Gérard Collomb a tenté, en vain, de convaincre avec force les sénateurs. En Europe, « 16 pays sur 28 ont un délai inférieur ou égal à 15 jours. Nous ne faisons que rejoindre le droit européen » a-t-il souligné (voir la vidéo). Il ajoute qu’« on pourra toujours demander l’aide juridictionnelle, qui rallongera (la durée). Si on garde 30 jours, ça rallongera. On est dans une difficulté extrêmement importante ». Gérard Collomb « demande de voter le texte tel qu’il est, sinon on ne pourra pas venir à bout de nos difficultés ». Etant donné le choix de la commission du maintien d’un délai de 30 jours, le sénateur Alain Richard a présenté pour le groupe LREM un amendement pour que l’aide juridictionnelle soit présentée en même temps que le recours. Il a été adopté.

« L’objectif n’est pas d’améliorer le traitement des demandes, c’est d’éviter le plus possible qu’il y ait des demandes d’asile »

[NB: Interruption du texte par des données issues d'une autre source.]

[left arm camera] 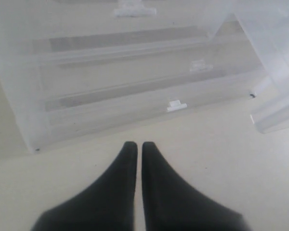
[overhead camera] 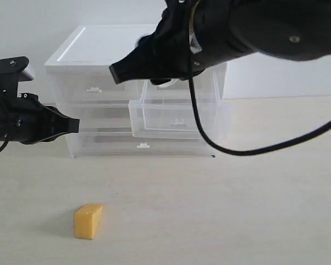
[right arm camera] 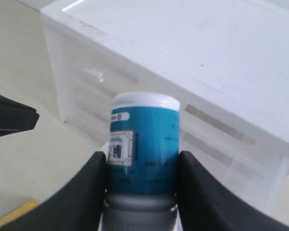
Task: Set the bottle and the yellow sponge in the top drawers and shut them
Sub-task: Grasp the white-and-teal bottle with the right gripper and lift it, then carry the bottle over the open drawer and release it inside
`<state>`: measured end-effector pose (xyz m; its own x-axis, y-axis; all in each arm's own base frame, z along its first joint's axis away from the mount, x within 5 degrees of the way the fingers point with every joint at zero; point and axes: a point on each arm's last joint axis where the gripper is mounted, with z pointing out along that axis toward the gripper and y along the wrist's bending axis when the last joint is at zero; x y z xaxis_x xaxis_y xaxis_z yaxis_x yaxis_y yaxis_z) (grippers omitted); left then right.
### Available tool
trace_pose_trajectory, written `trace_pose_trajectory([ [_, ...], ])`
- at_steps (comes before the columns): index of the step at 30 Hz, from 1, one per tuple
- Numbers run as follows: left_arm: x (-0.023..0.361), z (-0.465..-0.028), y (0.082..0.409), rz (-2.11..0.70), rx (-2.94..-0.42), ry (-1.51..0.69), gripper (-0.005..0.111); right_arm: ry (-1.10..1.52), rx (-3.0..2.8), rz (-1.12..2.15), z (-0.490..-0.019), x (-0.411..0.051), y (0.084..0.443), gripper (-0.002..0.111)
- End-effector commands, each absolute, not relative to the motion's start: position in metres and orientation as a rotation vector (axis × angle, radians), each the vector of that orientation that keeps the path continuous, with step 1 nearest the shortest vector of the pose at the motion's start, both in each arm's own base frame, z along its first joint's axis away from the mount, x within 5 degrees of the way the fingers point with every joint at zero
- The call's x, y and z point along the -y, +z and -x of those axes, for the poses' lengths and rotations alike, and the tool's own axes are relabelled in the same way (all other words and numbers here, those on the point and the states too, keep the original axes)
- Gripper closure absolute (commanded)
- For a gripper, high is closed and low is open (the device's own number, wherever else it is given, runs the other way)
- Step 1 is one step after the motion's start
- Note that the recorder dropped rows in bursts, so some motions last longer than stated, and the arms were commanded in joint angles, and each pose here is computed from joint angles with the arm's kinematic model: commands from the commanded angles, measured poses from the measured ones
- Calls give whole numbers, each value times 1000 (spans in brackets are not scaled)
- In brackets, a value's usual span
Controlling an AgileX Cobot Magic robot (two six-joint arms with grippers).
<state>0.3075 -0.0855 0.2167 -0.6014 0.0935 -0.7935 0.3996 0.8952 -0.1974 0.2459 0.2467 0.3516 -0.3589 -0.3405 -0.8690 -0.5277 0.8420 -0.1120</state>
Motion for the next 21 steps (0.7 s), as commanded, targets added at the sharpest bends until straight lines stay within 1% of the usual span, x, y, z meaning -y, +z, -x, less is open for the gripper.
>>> trace_pose_trajectory([
  [1,87,-305,220,-347,-2182,-482,103,143,-1983,712,-257,-235,364,108],
  [9,88,-305,221,-365,-2176,-497,103,-96,-2026,886,-292,-225,339,108],
  [21,89,-304,221,-381,-2171,-504,103,-64,-2008,880,-325,-227,321,108],
])
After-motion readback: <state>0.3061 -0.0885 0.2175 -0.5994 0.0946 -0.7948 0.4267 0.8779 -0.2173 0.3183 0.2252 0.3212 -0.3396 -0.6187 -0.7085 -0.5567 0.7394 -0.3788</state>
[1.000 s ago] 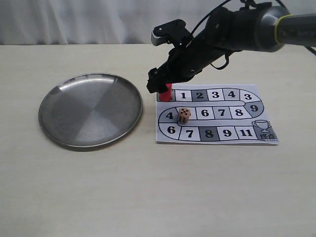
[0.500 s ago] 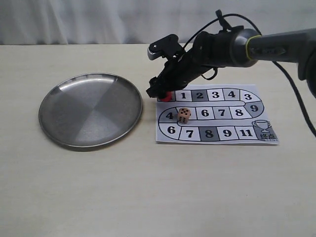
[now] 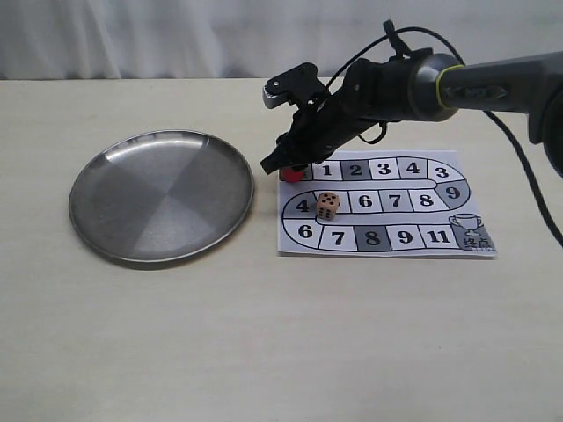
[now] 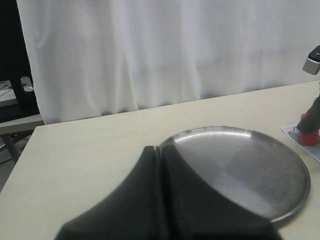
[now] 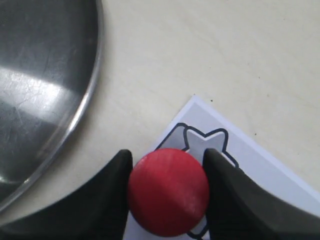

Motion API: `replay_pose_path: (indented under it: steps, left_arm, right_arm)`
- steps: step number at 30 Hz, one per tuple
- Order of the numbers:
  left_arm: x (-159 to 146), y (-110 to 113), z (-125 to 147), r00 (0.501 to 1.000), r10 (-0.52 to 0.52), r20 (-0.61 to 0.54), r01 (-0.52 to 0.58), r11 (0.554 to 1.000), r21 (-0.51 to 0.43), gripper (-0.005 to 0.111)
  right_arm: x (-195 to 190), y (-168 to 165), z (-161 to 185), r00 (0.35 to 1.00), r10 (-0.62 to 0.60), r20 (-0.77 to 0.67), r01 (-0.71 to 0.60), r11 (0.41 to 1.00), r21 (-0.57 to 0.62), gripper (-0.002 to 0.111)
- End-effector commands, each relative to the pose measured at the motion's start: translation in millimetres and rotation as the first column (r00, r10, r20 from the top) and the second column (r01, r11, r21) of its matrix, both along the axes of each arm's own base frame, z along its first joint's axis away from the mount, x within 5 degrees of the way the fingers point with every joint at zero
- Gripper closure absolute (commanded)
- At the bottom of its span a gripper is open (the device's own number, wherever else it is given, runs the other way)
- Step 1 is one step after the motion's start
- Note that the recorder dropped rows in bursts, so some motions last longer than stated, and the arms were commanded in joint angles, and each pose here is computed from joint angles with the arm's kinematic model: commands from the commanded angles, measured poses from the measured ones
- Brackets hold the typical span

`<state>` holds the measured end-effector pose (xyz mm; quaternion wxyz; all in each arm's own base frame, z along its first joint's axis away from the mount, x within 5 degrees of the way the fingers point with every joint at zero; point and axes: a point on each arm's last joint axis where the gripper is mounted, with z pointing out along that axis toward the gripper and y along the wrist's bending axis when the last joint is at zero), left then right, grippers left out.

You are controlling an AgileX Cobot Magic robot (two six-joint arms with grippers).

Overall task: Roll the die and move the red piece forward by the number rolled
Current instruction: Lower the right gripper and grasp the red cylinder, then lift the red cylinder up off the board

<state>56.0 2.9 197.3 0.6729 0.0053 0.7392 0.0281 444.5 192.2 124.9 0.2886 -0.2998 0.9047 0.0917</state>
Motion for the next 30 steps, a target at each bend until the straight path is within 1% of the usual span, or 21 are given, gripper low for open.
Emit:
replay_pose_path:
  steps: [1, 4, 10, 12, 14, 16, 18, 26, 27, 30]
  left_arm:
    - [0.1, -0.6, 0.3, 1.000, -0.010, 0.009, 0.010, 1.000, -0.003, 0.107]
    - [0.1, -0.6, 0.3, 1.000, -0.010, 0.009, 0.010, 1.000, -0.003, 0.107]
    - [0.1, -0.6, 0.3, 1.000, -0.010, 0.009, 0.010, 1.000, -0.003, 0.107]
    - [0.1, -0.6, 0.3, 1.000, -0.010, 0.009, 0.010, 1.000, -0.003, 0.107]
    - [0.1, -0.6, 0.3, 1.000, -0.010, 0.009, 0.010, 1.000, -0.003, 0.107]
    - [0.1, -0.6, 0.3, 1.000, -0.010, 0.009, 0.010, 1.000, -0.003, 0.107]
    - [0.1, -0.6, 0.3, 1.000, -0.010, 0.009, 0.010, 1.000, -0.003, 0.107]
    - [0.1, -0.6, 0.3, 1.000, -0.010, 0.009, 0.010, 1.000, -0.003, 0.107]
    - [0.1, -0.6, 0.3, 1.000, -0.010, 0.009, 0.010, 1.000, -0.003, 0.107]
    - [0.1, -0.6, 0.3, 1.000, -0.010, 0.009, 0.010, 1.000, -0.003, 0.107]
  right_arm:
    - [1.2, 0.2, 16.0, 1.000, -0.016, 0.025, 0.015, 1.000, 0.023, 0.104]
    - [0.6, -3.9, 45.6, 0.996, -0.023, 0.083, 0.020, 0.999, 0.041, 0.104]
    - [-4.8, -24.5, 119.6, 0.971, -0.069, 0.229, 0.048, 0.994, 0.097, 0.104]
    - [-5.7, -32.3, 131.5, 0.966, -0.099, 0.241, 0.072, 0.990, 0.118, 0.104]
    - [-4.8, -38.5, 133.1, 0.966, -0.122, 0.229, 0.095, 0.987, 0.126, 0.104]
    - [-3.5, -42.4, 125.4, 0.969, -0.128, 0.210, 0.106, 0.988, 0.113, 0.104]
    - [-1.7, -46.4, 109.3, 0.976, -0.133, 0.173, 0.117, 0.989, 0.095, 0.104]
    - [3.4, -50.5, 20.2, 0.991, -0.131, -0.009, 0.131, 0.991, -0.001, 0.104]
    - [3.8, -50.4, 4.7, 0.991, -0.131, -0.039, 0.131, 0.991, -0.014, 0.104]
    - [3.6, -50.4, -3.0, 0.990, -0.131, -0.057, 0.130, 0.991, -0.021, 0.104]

 La gauche a salué la décision de la commission de conserver ce délai d’un mois. Y compris la présidente du groupe communiste, Eliane Assassi, qui « salue l’initiative de la notre commission ». Elle fustige en revanche le texte de l’exécutif. « Pour éviter l’élection d’un candidat d’extrême-droite, il faudrait plaire à leur électorat et dire aux réfugiés qu’ils ne sont pas bienvenus dans notre pays. Mais Monsieur le ministre, avec votre texte, vous leur donnez raison » a-t-elle mis en garde.

« Alors qu’aujourd’hui est la journée mondiale des réfugiés », le sénateur PS de Seine-Maritime, Didier Marie, a lui mis en cause « un texte de dissuasion ». « L’objectif n’est pas d’améliorer le traitement des demandes, c’est d’éviter le plus possible qu’il y ait des demandes d’asile dans notre pays » dénonce le sénateur PS.

 L’article 6 rend également possible les audiences devant la CNDA par visioconférence. En cas de difficulté pour en trouver un interprète, il ne sera pas présent aux côtés du demandeur, mais du côté de la Cour. Une possibilité fermement dénoncée par le sénateur PS du Bas-Rhin, Jacques Bigot. « La visioconférence, c’est une régression de l’Etat de droit » a-t-il affirmé. « Ce n’est pas parce que vous pensez, Monsieur le ministre, que la majorité des demandeurs sont des faux demandeurs, qu’il ne faut pas respecter l’Etat de droit ».

Pour l’article suivant du projet de loi, petite surprise : la majorité sénatoriale avait décidé en commission qu’une décision définitive de rejet d’une demande d’asile vaudra obligation de quitter le territoire français. L’article a été supprimé, à la demande du gouvernement et de la gauche.